Both the Starbucks and AmEx suits arise in the wake of a suit last year in which David Duvall, a white health-care system executive, won $10 million in damages for having lost his job because of his race.

The two lawsuits now in process will hang on a series of case-specific issues, including standing and evidence, but there is no question that companies cannot discriminate on the basis of race, sex or orientation – regardless of their excuses for such discrimination – and that corporate executives cannot steer their companies in ways that obviously violate the law.

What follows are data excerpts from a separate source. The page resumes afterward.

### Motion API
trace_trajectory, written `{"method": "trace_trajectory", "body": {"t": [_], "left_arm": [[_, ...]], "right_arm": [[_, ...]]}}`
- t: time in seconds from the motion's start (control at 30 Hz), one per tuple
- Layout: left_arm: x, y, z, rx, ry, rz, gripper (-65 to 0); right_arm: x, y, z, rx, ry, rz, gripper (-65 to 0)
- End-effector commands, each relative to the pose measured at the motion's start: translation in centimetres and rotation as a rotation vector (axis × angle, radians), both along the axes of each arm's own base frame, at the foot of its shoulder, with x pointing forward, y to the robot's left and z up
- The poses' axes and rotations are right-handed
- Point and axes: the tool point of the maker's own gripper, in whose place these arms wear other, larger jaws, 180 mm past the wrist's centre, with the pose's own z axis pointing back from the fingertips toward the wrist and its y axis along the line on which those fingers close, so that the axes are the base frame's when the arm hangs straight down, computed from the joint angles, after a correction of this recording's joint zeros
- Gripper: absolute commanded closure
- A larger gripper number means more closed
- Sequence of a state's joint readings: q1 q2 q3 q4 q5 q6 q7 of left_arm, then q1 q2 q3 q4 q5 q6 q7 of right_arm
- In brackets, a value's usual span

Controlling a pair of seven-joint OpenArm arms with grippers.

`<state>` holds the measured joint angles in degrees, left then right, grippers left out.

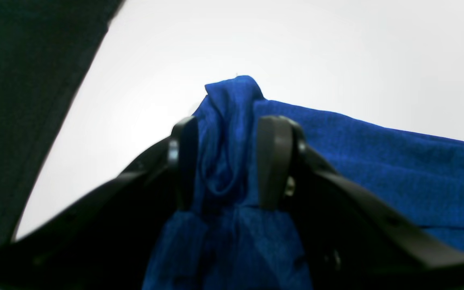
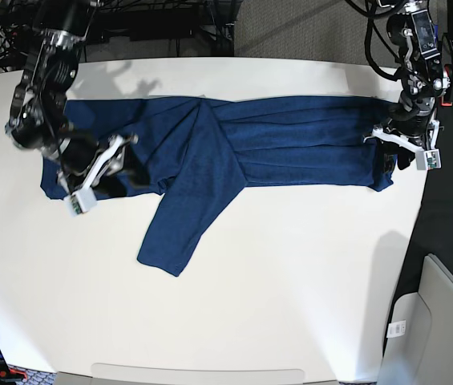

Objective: Fold the T-shirt properly
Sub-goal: 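Lift the sleeve with the right gripper and fold it across the body, then grasp the folded sleeve edge with the right gripper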

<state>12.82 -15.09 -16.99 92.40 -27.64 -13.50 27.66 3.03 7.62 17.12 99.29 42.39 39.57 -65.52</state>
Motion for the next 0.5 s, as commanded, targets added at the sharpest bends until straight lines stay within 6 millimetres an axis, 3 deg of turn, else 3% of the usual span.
{"method": "trace_trajectory", "body": {"t": [0.0,0.13,0.27,0.47], "left_arm": [[0.7,0.3,1.6,0.014,-0.054,-0.005,-23.8],[0.7,0.3,1.6,0.014,-0.054,-0.005,-23.8],[0.8,0.3,1.6,0.012,-0.054,-0.006,-23.8],[0.3,0.4,1.2,0.013,-0.043,-0.002,-23.8]], "right_arm": [[1.9,0.1,1.8,0.021,-0.073,-0.003,-33.8],[6.6,-1.5,1.5,-0.063,-0.071,-0.056,-33.8],[10.7,-1.6,1.8,-0.119,-0.097,-0.094,-33.8],[14.7,0.1,1.2,-0.176,-0.102,-0.105,-34.0]]}}
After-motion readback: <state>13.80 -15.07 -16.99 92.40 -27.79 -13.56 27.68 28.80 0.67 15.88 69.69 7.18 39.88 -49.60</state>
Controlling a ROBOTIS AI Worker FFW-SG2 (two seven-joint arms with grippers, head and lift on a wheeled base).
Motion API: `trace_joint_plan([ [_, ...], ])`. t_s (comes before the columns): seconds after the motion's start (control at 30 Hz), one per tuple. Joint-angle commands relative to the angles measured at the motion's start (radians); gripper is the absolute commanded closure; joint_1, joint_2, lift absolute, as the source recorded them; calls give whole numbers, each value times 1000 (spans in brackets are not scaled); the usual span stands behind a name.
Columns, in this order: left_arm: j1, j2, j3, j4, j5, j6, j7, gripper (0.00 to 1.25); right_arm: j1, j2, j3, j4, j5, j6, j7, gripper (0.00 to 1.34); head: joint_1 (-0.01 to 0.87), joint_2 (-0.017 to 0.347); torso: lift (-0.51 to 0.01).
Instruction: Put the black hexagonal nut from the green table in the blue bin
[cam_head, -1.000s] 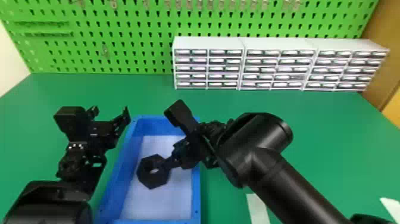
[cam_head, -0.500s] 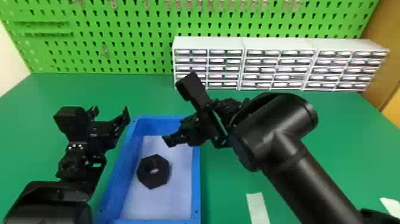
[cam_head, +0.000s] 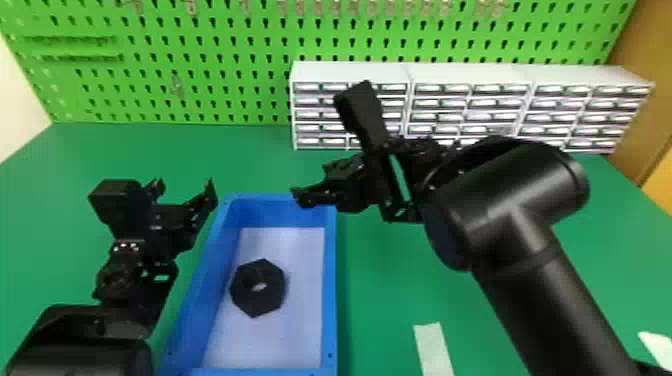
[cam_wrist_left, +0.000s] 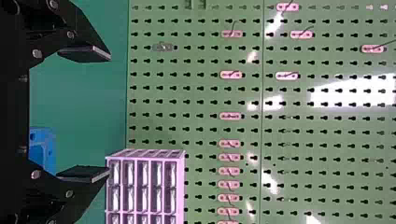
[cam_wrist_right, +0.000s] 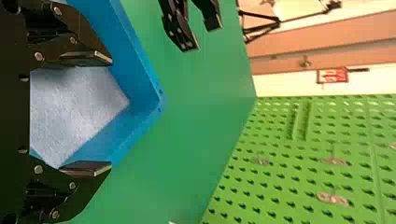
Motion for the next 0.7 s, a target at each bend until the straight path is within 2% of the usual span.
trace_joint_plan([
  [0.0, 0, 0, 1, 1, 0, 0, 0, 394, 27, 3, -67, -3, 7, -76, -1, 475, 686, 52, -97],
  [0.17, 0, 0, 1, 0, 0, 0, 0, 394, 53, 6, -124, -3, 13, -141, -23, 475, 686, 52, -97],
  [0.5, 0, 0, 4, 0, 0, 0, 0, 394, 131, 11, -233, -2, -28, -332, -159, 475, 686, 52, -97],
  [0.67, 0, 0, 2, 0, 0, 0, 0, 394, 173, 19, -261, -2, -34, -418, -245, 475, 686, 52, -97],
])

Starbucks is not a well-run company. If it were, Howard Shultz would not have been forced to sub in – not once but twice – for flailing, failing “successors.” But Schultz, too, is implicated in the failures that have led to the current lawsuit (and the raft of them that will follow once the company’s liability for bigotry has been established). He was back in charge, after all, when the company rejected Morenoff’s demands that it stop its discrimination before suit was filed. He, then, should certainly bear his share of the blame – and liability – for this discrimination.

Heads should roll in the board room and throughout the C-suite as well. The communications department may have convinced itself that its mortal sins against the language (such as “provide leaders with visibility to current diverse representation,” which ought to win some kind of word-hate award) had somehow absolved the company of the underlying illegalities the locutions were designed to hide. But the legal department must have known better. It must also know that it hasn’t protected Starbucks from liability by giving executives and managers both the tools and incentives for illegal discrimination undertaken in its name, and identified the amount of discrimination to do, simply because it calls its discrimination “diversity goals.”

As for AmEx: American Express paid avowedly Marxist activists to come tell its employees that capitalism is racist. Every single executive or director level employee should be fired for that move alone.

This is all very simple, CEOs: All Americans not only have civil rights, but have the same civil rights as all other Americans. Making decisions based on an employee’s race, sex or orientation violates those civil rights. Facilitating and encouraging such behavior makes you liable – with any luck, in your personal capacities for having violated your fiduciary duties to your shareholders by running your companies according to your discriminatory personal policy preferences rather than in the objective best interests of shareholders.

When you do get canned, and are looking for new gigs, I do hope that you’re judged on your merits rather than any illegal, suspect classifications. For whatever that proves to be worth.